Extract word for word the lines of the listing from its start to the line holding "Query: wooden post", both ends kept; pictures are not part of the copy.
[[ PROVIDED INFORMATION, beginning ]]
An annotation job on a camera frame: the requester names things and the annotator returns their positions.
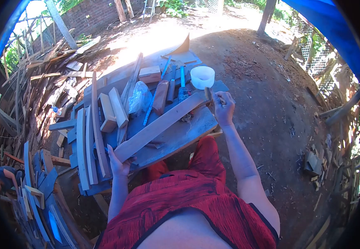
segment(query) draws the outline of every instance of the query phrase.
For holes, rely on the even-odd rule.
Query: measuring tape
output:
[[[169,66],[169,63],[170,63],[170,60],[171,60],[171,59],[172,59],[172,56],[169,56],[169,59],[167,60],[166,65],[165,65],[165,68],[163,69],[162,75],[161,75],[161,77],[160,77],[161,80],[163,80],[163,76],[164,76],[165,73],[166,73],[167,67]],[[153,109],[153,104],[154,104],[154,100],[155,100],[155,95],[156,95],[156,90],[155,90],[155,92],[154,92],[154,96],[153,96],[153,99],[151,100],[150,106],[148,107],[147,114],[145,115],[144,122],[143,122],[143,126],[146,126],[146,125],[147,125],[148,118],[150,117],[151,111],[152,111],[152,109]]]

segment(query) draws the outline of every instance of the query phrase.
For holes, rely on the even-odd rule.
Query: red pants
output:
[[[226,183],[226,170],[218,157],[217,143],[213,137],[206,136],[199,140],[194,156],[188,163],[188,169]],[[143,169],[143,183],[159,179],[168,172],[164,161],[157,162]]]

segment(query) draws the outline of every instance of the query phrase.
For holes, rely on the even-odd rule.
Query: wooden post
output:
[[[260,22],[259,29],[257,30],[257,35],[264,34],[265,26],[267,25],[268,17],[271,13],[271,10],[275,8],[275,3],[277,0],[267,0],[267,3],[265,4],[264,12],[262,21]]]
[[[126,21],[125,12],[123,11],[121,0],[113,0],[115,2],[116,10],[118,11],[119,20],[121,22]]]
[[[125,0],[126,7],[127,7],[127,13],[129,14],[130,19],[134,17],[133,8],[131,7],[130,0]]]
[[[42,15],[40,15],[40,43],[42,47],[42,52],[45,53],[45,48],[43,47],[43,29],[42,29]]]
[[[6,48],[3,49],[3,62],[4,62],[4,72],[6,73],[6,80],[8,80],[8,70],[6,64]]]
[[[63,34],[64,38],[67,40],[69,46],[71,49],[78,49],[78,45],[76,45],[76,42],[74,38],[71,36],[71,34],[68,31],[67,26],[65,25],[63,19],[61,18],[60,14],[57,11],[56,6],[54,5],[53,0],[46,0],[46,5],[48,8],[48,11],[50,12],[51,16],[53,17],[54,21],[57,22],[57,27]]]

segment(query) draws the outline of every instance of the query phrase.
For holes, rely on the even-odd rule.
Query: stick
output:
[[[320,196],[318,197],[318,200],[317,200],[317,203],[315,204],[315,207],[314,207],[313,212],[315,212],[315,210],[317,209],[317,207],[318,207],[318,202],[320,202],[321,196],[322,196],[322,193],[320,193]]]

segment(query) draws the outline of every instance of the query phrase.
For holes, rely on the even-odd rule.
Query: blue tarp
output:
[[ PROVIDED INFORMATION, end ]]
TASK ANSWER.
An annotation job on a camera frame: the requester names things and the annotator returns their positions.
segment(query) draws the outline of every instance of the query phrase.
For holes, rely on the even-odd rule.
Query: measuring tape
output:
[[[169,66],[169,63],[170,63],[170,60],[171,60],[171,59],[172,59],[172,56],[169,56],[169,59],[167,60],[166,65],[165,65],[165,68],[163,69],[162,75],[161,75],[161,77],[160,77],[161,80],[163,80],[163,76],[164,76],[165,73],[166,73],[167,67]],[[153,109],[153,104],[154,104],[154,100],[155,100],[155,95],[156,95],[156,90],[155,90],[155,92],[154,92],[154,96],[153,96],[153,99],[151,100],[150,106],[148,107],[147,114],[145,115],[144,122],[143,122],[143,126],[146,126],[146,125],[147,125],[148,118],[150,117],[151,111],[152,111],[152,109]]]

segment(query) draws the outline of every instance of the query phrase.
For holes, rely on the even-odd rule.
Query: red pants
output:
[[[226,183],[226,170],[218,157],[217,143],[213,137],[206,136],[199,140],[194,156],[188,163],[188,169]],[[143,169],[143,183],[159,179],[168,172],[164,161],[157,162]]]

segment(query) draws the outline of every instance of the query phrase.
For holes, rely on the even-odd rule.
Query: wooden post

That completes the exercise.